### Problem details
Write out the data once more, exactly as it reads.

### Stored data
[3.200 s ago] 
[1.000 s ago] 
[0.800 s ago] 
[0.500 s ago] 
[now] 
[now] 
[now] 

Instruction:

### Answer to this exercise
[3.200 s ago] 
[1.000 s ago] 
[0.800 s ago] 
[0.500 s ago] 
[now] 
[now] 
[now] 

Instruction:

This answer has been given in full.